Solastalgia
to
The Muse, Douglas Family Art Centre 224 Main Street South, PO Box 497, Kenora, Ontario P9N 3X5

Maureen Gruben, “Stitching My Landscape,” 2017
still (courtesy of the artist)
Featuring the work of Christi Belcourt, Lori Blondeau, Gayle Church, Maureen Gruben, Bettina Matzkuhn, Meryl McMaster, Isaac Murdoch & Laura Peturson.
Solastalgia reflects the emotional toll of changing environments. The word combines “solace” and “nostalgia” to describe the melancholia felt due to environmental desolation. Ironically, nostalgia for "home" is also what spurred the alteration of Turtle Island (North America) in the first place. When settlers arrived, they introduced non-native plants and animals to North America in an attempt to make this “new” land feel like the home they left behind.

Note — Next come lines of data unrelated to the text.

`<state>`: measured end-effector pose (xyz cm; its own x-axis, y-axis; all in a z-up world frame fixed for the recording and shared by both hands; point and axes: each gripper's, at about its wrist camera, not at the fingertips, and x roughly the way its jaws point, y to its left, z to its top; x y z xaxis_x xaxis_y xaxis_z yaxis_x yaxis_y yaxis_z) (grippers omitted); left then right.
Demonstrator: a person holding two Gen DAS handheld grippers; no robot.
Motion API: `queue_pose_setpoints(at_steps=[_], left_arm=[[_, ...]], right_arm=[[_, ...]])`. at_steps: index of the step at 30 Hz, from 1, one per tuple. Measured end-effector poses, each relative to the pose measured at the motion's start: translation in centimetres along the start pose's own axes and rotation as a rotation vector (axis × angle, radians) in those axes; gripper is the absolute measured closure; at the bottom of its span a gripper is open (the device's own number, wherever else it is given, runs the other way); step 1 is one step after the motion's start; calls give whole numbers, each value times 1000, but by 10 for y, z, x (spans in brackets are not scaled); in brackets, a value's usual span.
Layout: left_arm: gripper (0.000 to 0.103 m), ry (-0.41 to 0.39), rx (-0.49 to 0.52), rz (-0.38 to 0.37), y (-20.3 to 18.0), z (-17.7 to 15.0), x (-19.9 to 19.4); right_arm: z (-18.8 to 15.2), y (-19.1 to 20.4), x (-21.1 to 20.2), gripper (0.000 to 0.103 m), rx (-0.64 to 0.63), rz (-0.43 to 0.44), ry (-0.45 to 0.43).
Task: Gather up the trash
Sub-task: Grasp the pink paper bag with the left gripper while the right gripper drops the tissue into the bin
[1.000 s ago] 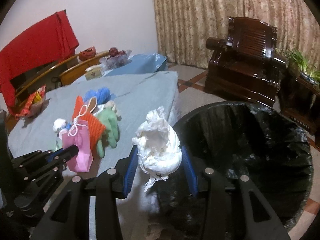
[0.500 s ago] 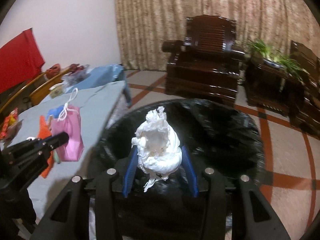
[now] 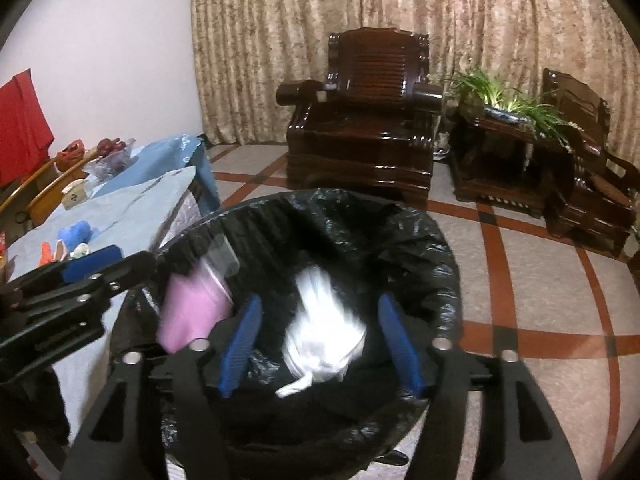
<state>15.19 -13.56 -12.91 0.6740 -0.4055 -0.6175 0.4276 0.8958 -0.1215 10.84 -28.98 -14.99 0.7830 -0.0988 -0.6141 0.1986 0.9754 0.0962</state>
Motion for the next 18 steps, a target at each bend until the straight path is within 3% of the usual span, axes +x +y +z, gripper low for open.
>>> queue_pose_setpoints(at_steps=[1, 3, 5, 9, 18], left_arm=[[42, -6, -1, 7, 1, 0, -3], [33, -28, 3, 32, 7, 0, -10], [26, -49, 3, 59, 13, -1, -21], [15, -95, -4, 136, 41, -6, -49], [14, -131, -74, 348, 123, -29, -110]], right_arm=[[0, 0, -1, 30, -1, -2, -3], [1, 2, -5, 13, -4, -6, -15], [3, 7, -10, 6, -7, -4, -38], [8, 20, -11, 6, -11, 40, -40], [11, 93, -5, 6, -78, 184, -33]])
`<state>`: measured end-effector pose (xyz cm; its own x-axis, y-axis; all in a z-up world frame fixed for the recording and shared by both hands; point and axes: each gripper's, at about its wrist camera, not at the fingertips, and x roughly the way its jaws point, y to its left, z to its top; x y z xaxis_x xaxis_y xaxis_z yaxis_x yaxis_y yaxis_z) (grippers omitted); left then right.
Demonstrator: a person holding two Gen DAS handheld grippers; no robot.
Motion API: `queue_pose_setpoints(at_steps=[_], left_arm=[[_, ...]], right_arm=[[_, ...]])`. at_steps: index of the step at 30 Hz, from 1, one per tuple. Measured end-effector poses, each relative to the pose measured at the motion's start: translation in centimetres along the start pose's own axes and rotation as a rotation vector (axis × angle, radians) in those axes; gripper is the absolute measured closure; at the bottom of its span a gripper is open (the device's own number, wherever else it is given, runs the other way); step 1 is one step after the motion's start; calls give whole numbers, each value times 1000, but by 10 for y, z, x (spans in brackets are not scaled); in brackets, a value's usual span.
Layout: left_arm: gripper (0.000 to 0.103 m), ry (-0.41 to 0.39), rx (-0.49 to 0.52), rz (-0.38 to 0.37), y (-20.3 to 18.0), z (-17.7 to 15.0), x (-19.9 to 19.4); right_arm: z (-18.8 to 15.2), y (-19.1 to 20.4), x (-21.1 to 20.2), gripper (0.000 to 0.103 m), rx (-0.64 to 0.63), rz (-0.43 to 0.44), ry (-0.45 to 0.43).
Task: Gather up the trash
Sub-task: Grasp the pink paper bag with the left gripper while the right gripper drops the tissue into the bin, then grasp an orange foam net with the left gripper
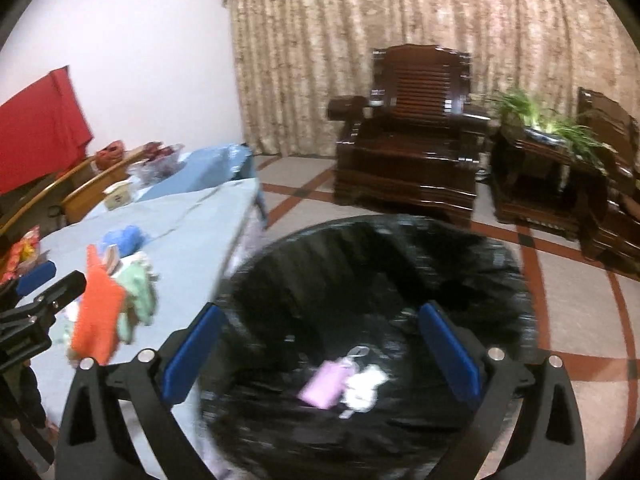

Studies have shown that there is a link between our environment and our well-being, and that climate change takes a negative toll on it. Especially for those who connect their worldview to their surrounding environment, solastalgia reflects a loss of self that is felt along with the loss of an environment. The arctic has seen immense change due to global warming; ice fields are melting and erosion is happening at a phenomenal rate. In other cases, it has been deliberate, with settlers destroying sacred sites for their own convenience.
Our environment is an interconnected ecosystem of living organisms. Altercation or devastation in one area will inevitably affect the environment as a whole, including the land, water, animals, and insects. Lake of the Woods, historically home to the largest lake sturgeon population in the world, saw the disappearance of the sturgeon due to commercial fisheries and water contamination. Efforts are being made to rejuvenate the sturgeon population, but it is a slow and uncertain process.
While solastalgia is rooted in grief, the artists who consider this feeling in their work do not wallow in anguish, but instead look to the future with resilience and hope. If we are collectively mindful of our environmental footprints and assist in conservation efforts, then generations to come will not long for the landscape of today.